> Requirement
Every line in the listing below that holds the word "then" should be returned.

> Collected data
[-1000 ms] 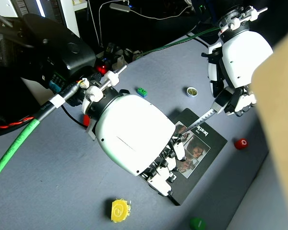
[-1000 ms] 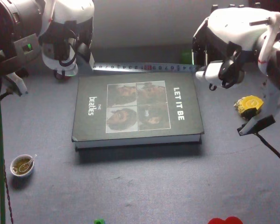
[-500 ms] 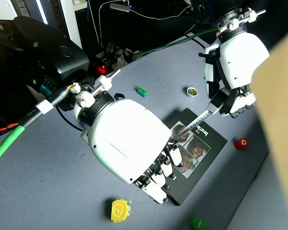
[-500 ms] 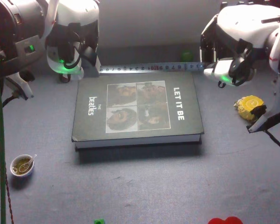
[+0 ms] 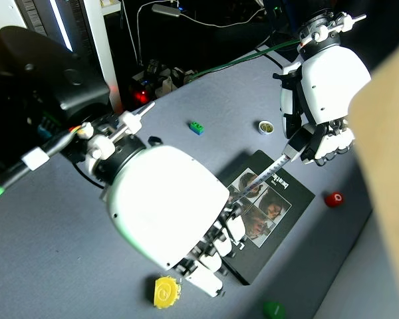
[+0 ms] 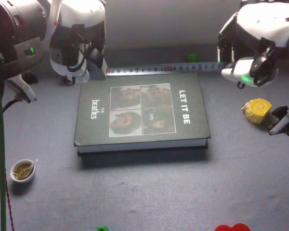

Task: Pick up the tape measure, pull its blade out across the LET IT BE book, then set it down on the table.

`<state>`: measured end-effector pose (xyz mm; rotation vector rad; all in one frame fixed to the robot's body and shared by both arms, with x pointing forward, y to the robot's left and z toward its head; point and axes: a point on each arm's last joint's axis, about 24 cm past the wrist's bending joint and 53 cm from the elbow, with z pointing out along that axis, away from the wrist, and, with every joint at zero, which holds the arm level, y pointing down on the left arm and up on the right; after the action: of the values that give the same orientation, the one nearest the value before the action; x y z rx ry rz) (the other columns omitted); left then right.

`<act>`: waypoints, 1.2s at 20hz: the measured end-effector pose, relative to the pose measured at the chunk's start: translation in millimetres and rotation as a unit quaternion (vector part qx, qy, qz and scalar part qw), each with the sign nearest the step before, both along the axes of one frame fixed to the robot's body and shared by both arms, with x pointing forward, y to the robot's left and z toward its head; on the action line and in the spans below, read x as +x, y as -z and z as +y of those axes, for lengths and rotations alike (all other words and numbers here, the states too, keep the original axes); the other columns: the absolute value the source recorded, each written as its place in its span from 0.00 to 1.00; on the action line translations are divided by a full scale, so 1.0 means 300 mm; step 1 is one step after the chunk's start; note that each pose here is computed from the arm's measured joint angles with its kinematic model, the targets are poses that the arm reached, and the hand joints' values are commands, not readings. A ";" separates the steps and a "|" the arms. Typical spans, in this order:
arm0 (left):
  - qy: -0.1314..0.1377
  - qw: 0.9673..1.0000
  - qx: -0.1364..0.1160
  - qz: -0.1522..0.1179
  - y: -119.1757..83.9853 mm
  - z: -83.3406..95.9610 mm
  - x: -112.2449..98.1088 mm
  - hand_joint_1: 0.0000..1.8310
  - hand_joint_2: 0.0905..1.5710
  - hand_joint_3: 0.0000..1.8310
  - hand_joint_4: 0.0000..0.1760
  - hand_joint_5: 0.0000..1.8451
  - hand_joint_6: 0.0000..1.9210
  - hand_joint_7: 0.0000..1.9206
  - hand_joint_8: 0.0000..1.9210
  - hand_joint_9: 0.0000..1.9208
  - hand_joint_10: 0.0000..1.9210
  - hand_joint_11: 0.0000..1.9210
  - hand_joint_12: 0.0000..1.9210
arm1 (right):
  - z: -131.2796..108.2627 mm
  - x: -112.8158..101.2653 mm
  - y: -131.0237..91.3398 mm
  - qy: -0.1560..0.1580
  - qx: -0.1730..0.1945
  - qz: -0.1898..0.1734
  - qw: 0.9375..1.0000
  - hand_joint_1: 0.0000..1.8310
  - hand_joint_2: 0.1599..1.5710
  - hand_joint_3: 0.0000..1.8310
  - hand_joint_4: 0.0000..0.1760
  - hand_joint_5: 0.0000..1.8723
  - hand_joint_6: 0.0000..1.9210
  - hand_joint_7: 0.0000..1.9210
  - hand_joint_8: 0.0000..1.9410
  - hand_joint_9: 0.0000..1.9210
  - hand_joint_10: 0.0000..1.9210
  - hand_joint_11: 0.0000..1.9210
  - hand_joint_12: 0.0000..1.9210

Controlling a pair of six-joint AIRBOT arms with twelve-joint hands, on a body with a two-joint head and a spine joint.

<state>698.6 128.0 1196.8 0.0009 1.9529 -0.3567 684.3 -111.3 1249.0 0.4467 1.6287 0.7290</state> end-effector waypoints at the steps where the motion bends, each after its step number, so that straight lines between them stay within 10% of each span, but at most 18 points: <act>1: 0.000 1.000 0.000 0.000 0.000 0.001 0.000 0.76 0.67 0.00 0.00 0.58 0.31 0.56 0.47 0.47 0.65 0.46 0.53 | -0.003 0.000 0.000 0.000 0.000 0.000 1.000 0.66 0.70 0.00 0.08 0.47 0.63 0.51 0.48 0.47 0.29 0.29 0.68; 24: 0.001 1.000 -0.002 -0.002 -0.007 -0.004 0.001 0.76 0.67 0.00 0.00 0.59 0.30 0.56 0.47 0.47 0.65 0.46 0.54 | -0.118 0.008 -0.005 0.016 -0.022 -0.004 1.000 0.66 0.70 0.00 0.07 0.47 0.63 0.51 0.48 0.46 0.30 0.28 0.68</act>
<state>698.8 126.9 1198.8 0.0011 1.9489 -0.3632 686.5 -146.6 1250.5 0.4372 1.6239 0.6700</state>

> Response to the task
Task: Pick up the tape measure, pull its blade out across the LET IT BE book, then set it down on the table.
`<state>`: measured end-effector pose (xyz mm; rotation vector rad; all in one frame fixed to the robot's body and shared by both arms, with x pointing forward, y to the robot's left and z toward its head; point and axes: a point on each arm's last joint's axis, about 24 cm past the wrist's bending joint and 53 cm from the elbow, with z pointing out along that axis, away from the wrist, and, with every joint at zero, which holds the arm level, y pointing down on the left arm and up on the right; after the action: of the values that give the same orientation, the one nearest the value before the action; x y z rx ry rz) (the other columns omitted); left then right.

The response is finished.